Koşulsuz hibeler genellikle kişi başına düşen gelir ve farklı devletlerin göreceli yoksulluk temelinde yapılır. Devlet hükümetlerinin gelirleri ve harcamaları arasındaki boşluğu kapatmak için tasarlanmıştır.

Bu tür hibeler eşitleyici hibeler olarak da bilinir. Koşulsuz hibeler kapsamında, Merkez tarafından herhangi bir kontrol veya denetim bulunmadığından, alıcı devletlerin onları istedikleri şekilde kullanma yetkisi vardır.

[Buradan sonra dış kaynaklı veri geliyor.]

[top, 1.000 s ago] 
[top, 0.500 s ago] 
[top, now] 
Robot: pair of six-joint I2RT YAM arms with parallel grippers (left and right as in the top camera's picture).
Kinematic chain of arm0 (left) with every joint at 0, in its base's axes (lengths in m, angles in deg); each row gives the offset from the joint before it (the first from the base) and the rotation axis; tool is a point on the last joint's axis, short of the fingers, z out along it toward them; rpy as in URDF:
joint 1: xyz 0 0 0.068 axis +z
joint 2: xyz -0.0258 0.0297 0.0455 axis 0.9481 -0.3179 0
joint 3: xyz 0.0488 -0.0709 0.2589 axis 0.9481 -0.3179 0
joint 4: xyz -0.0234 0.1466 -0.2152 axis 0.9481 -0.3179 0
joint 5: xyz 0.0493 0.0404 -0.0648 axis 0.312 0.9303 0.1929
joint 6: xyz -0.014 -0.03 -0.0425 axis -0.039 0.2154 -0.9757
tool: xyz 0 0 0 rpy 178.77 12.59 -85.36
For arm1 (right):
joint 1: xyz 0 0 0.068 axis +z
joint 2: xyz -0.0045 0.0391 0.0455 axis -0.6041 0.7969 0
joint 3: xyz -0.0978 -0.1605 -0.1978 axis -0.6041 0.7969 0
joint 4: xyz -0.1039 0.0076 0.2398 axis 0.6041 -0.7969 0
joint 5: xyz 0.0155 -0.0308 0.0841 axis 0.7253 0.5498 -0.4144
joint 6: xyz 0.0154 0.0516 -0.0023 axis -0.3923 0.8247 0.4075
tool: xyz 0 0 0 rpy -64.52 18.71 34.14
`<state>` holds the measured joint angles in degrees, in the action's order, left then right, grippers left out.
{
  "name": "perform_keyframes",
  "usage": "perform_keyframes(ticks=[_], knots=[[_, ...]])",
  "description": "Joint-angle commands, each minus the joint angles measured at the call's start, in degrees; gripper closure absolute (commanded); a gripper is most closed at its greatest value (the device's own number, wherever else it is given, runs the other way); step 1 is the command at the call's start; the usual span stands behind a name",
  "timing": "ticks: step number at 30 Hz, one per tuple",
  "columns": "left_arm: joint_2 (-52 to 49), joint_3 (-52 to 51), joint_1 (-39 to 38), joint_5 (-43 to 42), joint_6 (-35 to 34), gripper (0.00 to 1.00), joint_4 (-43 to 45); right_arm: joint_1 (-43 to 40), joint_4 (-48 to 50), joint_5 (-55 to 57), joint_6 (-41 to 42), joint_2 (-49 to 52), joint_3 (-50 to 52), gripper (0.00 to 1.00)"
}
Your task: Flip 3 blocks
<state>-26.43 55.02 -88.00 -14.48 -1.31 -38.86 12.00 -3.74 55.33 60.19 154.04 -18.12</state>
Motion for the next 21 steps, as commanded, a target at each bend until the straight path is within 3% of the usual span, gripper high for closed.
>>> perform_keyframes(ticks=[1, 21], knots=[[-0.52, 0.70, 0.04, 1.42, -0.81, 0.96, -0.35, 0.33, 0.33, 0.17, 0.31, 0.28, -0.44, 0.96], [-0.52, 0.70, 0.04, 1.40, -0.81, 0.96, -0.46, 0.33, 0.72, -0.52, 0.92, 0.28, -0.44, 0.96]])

Bununla birlikte, devlet hükümetleri bunları, millete bir bütün olarak yarar sağlayan projeler için kullanmaz; sadece yerel amaçlar için kullanılırlar.

Az önce söylenenlerden, koşullu ve koşulsuz hibelerin kendi yararı ve yararları olduğu söylenecektir. Bununla birlikte, her iki sistemin bir kombinasyonu arzu edilir ve pratik görünmektedir.